HOW TO COMPLETE THIS TASK: Repeat every line of the data exactly, but not the pictures.
(STORED DATA)
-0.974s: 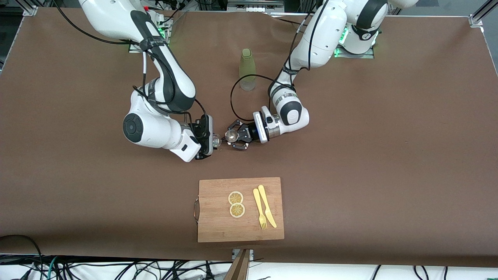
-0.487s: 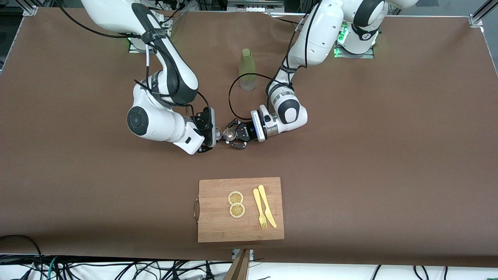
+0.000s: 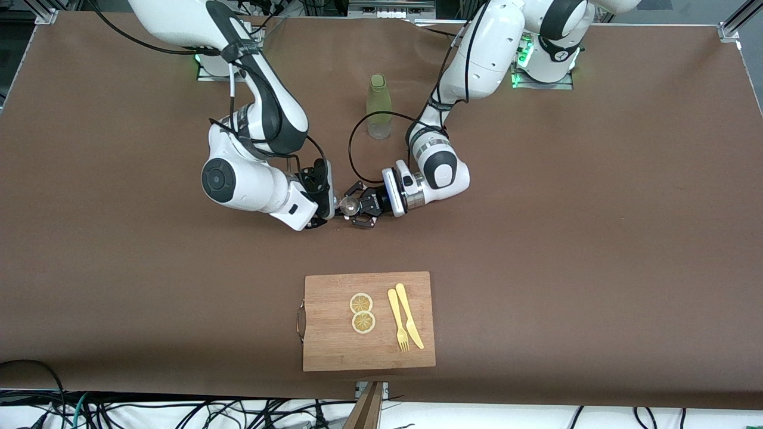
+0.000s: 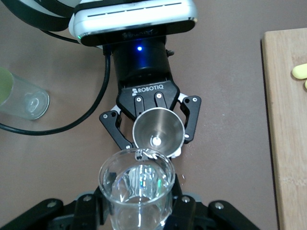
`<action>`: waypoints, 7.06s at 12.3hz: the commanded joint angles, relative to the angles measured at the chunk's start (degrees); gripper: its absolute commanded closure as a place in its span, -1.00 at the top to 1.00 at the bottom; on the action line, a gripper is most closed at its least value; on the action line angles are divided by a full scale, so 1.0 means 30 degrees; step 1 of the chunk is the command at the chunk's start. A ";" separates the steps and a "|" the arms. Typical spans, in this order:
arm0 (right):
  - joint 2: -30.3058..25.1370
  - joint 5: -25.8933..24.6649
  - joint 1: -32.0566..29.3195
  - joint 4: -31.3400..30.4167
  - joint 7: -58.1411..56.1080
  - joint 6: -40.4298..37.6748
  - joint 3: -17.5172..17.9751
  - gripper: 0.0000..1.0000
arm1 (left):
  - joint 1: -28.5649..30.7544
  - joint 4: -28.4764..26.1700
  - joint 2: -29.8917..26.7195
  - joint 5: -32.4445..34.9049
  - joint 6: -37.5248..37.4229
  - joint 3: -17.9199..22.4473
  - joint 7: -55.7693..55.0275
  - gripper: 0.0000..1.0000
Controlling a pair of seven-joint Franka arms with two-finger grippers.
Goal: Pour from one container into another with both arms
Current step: 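Tilt the glass with the right gripper, pouring into the held jigger, then tilt the glass upright and move both grippers apart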
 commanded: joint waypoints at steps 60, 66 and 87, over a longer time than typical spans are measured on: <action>-0.0757 0.0272 -0.1970 -0.0431 0.1251 0.0788 0.1076 -0.27 | -0.0959 0.0745 0.0402 -0.2710 0.0645 0.0931 0.0353 -1.00; -0.1607 0.3030 -0.5484 -0.0666 -0.0479 -0.1087 0.1896 -0.27 | -0.0959 0.0627 0.0402 -0.2710 0.0733 0.0931 0.0353 -1.00; 0.0320 1.0564 -1.4454 -0.5501 -1.9842 -0.5801 0.0788 -0.27 | 1.2246 -0.0369 -0.1092 1.0260 -0.3128 -0.3756 0.0149 -1.00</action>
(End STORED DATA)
ANSWER BOX:
-0.974s: 
-0.487s: 
+0.000s: 
+0.000s: 
`<action>`: waypoints, 7.06s at 12.3hz: the commanded joint angles, relative to the angles measured at the chunk's start (degrees); gripper: its absolute commanded closure as a place in its span, -1.00 at the top to 1.00 at the bottom; on the action line, a gripper is most closed at its least value; on the action line angles are divided by a full scale, so 1.0 means 30 degrees; step 1 of the chunk is the command at the chunk's start. A ";" separates the steps and a "|" the arms. Typical spans, in this order:
arm0 (right):
  - joint 2: -30.3058..25.1370
  - joint 5: -25.8933..24.6649
  - joint 1: -32.0566..29.3195
  - joint 4: -31.3400..30.4167
  - joint 7: -58.1411..56.1080
  - joint 6: -40.4298..37.6748
  - joint 3: -17.5172..17.9751
  - gripper: 0.0000..1.0000
arm1 (left):
  - joint 1: -28.5649..30.7544
  - joint 4: -28.4764..26.1700
  - joint 2: -29.8917..26.7195
  - joint 5: -32.4445..34.9049
  - joint 6: -37.5248..37.4229
  - joint 3: -17.9199..22.4473
  - joint 7: -55.7693..55.0275
  - gripper: 0.0000..1.0000
Controlling a pair of seven-joint Franka arms with two-finger grippers.
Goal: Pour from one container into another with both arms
Current step: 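Tilt the glass with the right gripper, pouring into the held jigger, then tilt the glass upright and move both grippers apart
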 commanded: joint waypoints at steps 60, 66 and 87, over a longer time than typical spans are measured on: <action>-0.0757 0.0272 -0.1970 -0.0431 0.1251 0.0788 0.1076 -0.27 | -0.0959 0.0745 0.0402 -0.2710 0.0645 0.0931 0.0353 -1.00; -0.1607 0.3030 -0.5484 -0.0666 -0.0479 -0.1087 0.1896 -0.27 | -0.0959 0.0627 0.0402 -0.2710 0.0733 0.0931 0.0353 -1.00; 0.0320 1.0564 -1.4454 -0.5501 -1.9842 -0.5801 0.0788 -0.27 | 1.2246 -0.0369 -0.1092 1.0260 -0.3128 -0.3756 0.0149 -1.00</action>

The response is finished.